Declining test results #4

xiaobai-marker · 2021-11-15T01:35:42Z

Hello!Hi, the following code was used directly in my model:
transforms.Compose([transforms.TrivialAugmentWide(),transforms.RandomResizedCrop(224),transforms.RandomHorizontalFlip(), transforms. ToTensor(), transforms.Normalize([0.485, 0.456, 0.406], [0.229, 0.224, 0.225])])
after I found that both validation loss and training loss increased on mobilev2 and resnet50 , am I using the wrong method？The training set is the flower dataset

The text was updated successfully, but these errors were encountered:

SamuelGabriel · 2021-11-15T09:16:54Z

What is the transform of the baseline? What is the complete diff to the baseline?

xiaobai-marker · 2021-11-17T00:32:52Z

My training set is a flower classification training set, the model is mobilenetV2, using pytorch's pre-training model, before adding this line of code transforms.TrivialAugmentWide() the loss value is about 0.9, using TA's method the loss value becomes about 1.3

xiaobai-marker · 2021-11-17T00:37:28Z

Is it wrong to use the following way？
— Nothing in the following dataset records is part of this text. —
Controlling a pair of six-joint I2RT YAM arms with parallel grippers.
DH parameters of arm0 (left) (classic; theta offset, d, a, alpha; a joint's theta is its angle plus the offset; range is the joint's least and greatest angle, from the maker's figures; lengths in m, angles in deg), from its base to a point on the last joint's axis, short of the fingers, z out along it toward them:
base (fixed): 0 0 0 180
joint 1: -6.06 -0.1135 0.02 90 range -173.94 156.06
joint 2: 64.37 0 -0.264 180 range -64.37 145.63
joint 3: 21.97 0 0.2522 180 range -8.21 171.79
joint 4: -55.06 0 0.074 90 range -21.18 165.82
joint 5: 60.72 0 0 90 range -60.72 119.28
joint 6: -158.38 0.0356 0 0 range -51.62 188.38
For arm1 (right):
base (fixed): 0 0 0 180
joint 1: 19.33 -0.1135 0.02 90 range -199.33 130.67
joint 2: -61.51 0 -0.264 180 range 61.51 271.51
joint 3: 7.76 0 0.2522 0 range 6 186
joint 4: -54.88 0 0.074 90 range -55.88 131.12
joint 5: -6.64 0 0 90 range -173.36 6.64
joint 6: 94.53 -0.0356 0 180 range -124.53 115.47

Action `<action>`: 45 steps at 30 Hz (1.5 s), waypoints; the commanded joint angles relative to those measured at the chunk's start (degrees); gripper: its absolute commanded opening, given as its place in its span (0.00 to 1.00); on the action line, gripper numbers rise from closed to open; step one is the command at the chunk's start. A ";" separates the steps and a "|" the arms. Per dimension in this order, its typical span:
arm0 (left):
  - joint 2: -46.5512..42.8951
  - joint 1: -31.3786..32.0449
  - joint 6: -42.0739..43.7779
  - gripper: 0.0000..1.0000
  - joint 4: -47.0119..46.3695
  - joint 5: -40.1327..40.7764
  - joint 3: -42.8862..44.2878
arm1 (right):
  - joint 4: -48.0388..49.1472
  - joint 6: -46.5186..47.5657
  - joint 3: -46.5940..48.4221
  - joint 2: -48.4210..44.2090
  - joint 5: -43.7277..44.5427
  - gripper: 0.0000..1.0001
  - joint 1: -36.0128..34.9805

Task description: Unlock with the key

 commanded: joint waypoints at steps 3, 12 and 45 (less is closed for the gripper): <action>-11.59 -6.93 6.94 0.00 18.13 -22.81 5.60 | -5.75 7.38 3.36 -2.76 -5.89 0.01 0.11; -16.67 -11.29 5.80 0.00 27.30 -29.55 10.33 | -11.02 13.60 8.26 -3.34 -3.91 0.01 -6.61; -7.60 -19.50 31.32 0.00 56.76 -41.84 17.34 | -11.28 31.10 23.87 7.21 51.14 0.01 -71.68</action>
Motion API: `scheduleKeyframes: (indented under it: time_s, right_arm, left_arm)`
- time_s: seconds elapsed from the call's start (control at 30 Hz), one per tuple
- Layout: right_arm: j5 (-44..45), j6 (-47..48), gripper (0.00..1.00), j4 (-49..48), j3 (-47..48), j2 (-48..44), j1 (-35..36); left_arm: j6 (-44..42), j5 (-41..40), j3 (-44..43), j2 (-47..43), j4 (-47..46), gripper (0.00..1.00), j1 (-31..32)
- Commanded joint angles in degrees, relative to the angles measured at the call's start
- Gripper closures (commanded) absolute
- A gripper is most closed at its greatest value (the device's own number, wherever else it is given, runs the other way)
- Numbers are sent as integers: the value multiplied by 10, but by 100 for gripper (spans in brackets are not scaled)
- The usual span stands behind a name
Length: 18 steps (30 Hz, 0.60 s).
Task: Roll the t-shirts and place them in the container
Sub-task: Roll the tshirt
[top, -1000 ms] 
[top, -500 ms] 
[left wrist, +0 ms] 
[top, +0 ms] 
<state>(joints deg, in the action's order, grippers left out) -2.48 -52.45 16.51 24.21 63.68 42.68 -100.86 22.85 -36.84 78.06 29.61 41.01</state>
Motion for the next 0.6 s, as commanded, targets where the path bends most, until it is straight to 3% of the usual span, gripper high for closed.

transforms.TrivialAugmentWide()

SamuelGabriel · 2021-11-18T09:03:29Z

Are you talking about training or validation loss? Training loss is supposed to go up, as classifying augmented images is generally harder. You should turn off TrivialAugment during validation as well. For reference on how to use the torchvision version, see their references https://github.com/pytorch/vision/tree/main/references/classification which has TrivialAugment as an option. It is tested there and works for ImageNet. It generally is really hard for me to help you out with so little information, so if the above does not help, I could have quick glance over your codebase if you put it online somewhere.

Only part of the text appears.